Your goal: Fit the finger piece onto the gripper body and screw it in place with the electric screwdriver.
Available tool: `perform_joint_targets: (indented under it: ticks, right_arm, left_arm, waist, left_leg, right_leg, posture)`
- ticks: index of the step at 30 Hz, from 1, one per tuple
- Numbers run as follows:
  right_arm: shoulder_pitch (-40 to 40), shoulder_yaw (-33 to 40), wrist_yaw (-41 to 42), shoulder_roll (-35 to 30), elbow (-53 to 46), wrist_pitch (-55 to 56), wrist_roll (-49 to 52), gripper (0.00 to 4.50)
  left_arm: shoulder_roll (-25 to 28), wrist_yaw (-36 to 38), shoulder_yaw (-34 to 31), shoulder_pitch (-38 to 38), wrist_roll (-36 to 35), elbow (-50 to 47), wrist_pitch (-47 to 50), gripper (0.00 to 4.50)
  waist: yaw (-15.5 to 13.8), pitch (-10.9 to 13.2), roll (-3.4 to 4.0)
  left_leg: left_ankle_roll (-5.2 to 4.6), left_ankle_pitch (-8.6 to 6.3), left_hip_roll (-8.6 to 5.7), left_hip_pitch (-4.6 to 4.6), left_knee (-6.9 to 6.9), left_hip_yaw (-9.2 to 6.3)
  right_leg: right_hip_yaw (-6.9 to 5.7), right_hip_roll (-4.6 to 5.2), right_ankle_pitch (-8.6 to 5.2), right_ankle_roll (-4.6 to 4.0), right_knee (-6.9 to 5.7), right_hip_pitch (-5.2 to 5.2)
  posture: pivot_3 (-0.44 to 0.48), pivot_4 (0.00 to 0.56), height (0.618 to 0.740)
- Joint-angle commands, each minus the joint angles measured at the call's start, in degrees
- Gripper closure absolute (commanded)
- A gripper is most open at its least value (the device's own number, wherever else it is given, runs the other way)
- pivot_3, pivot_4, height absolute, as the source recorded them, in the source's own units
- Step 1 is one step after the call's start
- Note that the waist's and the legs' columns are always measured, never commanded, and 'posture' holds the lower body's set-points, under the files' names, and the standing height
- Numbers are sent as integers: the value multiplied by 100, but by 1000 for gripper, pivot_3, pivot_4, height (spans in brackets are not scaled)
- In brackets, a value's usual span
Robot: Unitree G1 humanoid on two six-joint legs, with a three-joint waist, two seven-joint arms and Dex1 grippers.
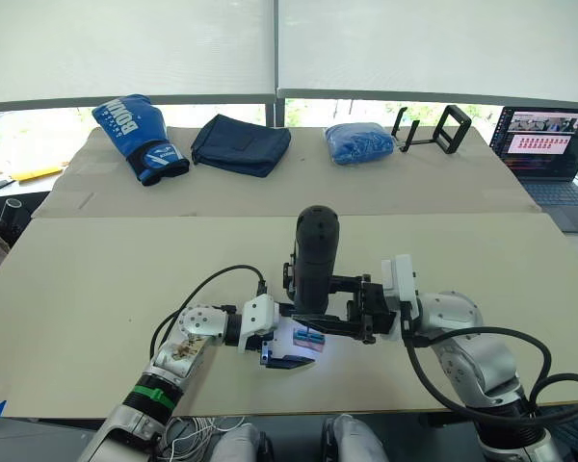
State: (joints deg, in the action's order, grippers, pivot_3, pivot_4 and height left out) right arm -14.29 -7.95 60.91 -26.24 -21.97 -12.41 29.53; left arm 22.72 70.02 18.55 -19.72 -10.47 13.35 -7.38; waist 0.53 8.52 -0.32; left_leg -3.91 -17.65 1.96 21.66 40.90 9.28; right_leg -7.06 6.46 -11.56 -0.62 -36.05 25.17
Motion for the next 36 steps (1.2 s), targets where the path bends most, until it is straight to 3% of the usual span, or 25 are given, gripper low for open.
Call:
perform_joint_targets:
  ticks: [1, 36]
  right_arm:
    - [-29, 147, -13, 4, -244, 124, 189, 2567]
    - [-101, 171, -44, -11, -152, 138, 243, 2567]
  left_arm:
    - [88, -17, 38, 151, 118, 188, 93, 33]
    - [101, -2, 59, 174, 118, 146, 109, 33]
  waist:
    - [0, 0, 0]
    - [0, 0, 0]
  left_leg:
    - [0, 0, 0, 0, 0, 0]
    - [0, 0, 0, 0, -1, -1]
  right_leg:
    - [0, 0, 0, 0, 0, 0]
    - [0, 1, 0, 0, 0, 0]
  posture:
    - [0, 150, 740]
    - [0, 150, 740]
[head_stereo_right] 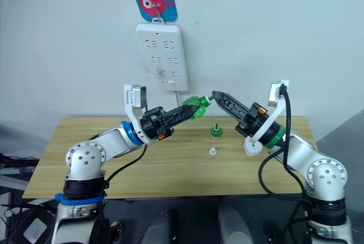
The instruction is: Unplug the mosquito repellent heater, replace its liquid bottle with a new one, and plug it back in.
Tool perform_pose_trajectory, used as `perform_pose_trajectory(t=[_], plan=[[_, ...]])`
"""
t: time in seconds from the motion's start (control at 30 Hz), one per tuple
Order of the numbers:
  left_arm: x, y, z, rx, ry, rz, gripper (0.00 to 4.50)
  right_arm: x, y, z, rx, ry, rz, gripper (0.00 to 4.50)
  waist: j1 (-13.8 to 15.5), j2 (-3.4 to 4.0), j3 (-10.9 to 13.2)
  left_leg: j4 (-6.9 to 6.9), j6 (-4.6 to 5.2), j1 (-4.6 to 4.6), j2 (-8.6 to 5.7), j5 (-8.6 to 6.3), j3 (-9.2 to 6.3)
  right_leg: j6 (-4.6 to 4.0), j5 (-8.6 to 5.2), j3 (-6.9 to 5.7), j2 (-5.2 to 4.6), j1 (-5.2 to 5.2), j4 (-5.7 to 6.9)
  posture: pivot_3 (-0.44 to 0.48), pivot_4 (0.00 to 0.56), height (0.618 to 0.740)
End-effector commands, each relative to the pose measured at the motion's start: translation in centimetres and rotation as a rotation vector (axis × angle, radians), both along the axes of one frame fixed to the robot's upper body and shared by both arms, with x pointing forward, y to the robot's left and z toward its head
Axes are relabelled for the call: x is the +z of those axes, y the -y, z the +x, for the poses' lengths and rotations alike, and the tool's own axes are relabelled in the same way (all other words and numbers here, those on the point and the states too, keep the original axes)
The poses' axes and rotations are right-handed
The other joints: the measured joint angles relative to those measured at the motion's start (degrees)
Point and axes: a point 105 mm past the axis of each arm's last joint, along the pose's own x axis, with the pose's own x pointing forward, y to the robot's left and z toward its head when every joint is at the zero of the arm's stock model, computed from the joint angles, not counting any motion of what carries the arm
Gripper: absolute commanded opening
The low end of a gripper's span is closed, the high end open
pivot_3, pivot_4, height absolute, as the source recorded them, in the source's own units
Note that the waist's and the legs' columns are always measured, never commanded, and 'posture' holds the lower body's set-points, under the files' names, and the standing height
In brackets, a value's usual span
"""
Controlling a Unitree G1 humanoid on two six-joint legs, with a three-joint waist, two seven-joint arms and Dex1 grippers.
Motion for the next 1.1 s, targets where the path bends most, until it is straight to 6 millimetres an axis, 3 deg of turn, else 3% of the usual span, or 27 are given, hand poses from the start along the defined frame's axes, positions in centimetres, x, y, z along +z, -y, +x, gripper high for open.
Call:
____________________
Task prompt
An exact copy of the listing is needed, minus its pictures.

Task result
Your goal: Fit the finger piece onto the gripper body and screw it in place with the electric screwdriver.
Available tool: `perform_joint_targets: (indented under it: ticks, right_arm, left_arm, waist, left_leg, right_leg, posture)`
- ticks: index of the step at 30 Hz, from 1, one per tuple
- Numbers run as follows:
  right_arm: shoulder_pitch (-40 to 40), shoulder_yaw (-33 to 40), wrist_yaw (-41 to 42), shoulder_roll (-35 to 30), elbow (-53 to 46), wrist_pitch (-55 to 56), wrist_roll (-49 to 52), gripper (0.00 to 4.50)
  left_arm: shoulder_roll (-25 to 28), wrist_yaw (-36 to 38), shoulder_yaw (-34 to 31), shoulder_pitch (-38 to 38), wrist_roll (-36 to 35), elbow (-50 to 47), wrist_pitch (-47 to 50), gripper (0.00 to 4.50)
  waist: yaw (-15.5 to 13.8), pitch (-10.9 to 13.2), roll (-3.4 to 4.0)
  left_leg: left_ankle_roll (-5.2 to 4.6), left_ankle_pitch (-8.6 to 6.3), left_hip_roll (-8.6 to 5.7), left_hip_pitch (-4.6 to 4.6), left_knee (-6.9 to 6.9), left_hip_yaw (-9.2 to 6.3)
  right_leg: right_hip_yaw (-6.9 to 5.7), right_hip_roll (-4.6 to 5.2), right_ankle_pitch (-8.6 to 5.2), right_ankle_roll (-4.6 to 4.0), right_knee (-6.9 to 5.7), right_hip_pitch (-5.2 to 5.2)
  posture: pivot_3 (-0.44 to 0.48), pivot_4 (0.00 to 0.56), height (0.618 to 0.740)
- Joint-angle commands, each minus the joint angles measured at the call's start, in degrees
- Gripper closure absolute (commanded)
- A gripper is most open at its least value (the device's own number, wherever else it is given, runs the other way)
- pivot_3, pivot_4, height absolute, as the source recorded them, in the source's own units
- Step 1 is one step after the call's start
- Note that the waist's and the legs' columns are always measured, never commanded, and 'posture' holds the lower body's set-points, under the files' names, and the standing height
- Numbers are sent as integers: the value multiplied by 100, but by 1000 for gripper, pivot_3, pivot_4, height (spans in brackets are not scaled)
- In brackets, a value's usual span
Robot: Unitree G1 humanoid on two six-joint legs, with a three-joint waist, two seven-joint arms and Dex1 grippers.
State: (joints deg, in the action's order, grippers, pivot_3, pivot_4 and height left out) right arm -14.29 -7.95 60.91 -26.24 -21.97 -12.41 29.53; left arm 22.72 70.02 18.55 -19.72 -10.47 13.35 -7.38; waist 0.53 8.52 -0.32; left_leg -3.91 -17.65 1.96 21.66 40.90 9.28; right_leg -7.06 6.46 -11.56 -0.62 -36.05 25.17
Motion for the next 36 steps (1.2 s), targets where the path bends most, until it is straight to 3% of the usual span, or 25 are given, gripper low for open.
Call:
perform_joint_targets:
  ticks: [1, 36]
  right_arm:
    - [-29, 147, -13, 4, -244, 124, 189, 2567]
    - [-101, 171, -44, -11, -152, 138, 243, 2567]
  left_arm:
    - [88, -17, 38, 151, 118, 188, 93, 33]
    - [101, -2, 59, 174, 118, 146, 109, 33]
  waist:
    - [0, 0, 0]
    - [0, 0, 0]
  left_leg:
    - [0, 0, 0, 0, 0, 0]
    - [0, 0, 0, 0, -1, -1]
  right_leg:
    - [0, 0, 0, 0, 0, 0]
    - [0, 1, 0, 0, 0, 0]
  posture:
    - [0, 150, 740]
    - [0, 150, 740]
[head_stereo_right] 
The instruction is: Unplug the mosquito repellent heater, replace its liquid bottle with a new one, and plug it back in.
Tool perform_pose_trajectory, used as `perform_pose_trajectory(t=[_], plan=[[_, ...]])`
"""
t: time in seconds from the motion's start (control at 30 Hz), one per tuple
Order of the numbers:
  left_arm: x, y, z, rx, ry, rz, gripper (0.00 to 4.50)
  right_arm: x, y, z, rx, ry, rz, gripper (0.00 to 4.50)
  waist: j1 (-13.8 to 15.5), j2 (-3.4 to 4.0), j3 (-10.9 to 13.2)
  left_leg: j4 (-6.9 to 6.9), j6 (-4.6 to 5.2), j1 (-4.6 to 4.6), j2 (-8.6 to 5.7), j5 (-8.6 to 6.3), j3 (-9.2 to 6.3)
  right_leg: j6 (-4.6 to 4.0), j5 (-8.6 to 5.2), j3 (-6.9 to 5.7), j2 (-5.2 to 4.6), j1 (-5.2 to 5.2), j4 (-5.7 to 6.9)
  posture: pivot_3 (-0.44 to 0.48), pivot_4 (0.00 to 0.56), height (0.618 to 0.740)
End-effector commands, each relative to the pose measured at the motion's start: translation in centimetres and rotation as a rotation vector (axis × angle, radians), both along the axes of one frame fixed to the robot's upper body and shared by both arms, with x pointing forward, y to the robot's left and z toward its head
Axes are relabelled for the call: x is the +z of those axes, y the -y, z the +x, for the poses' lengths and rotations alike, and the tool's own axes are relabelled in the same way (all other words and numbers here, those on the point and the states too, keep the original axes)
The poses' axes and rotations are right-handed
The other joints: the measured joint angles relative to those measured at the motion's start (degrees)
Point and axes: a point 105 mm past the axis of each arm's last joint, along the pose's own x axis, with the pose's own x pointing forward, y to the robot's left and z toward its head when every joint is at the zero of the arm's stock model, computed from the joint angles, not counting any motion of what carries the arm
Gripper: absolute commanded opening
The low end of a gripper's span is closed, the high end open
pivot_3, pivot_4, height absolute, as the source recorded them, in the source's own units
Note that the waist's and the legs' columns are always measured, never commanded, and 'posture' holds the lower body's set-points, under the files' names, and the standing height
In brackets, a value's usual span
"""
Controlling a Unitree G1 humanoid on two six-joint legs, with a three-joint waist, two seven-joint arms and Dex1 grippers.
Motion for the next 1.1 s, targets where the path bends most, until it is straight to 6 millimetres an axis, 3 deg of turn, else 3% of the usual span, or 27 are given, hand poses from the start along the defined frame's axes, positions in centimetres, x, y, z along +z, -y, +x, gripper high for open.
Call:

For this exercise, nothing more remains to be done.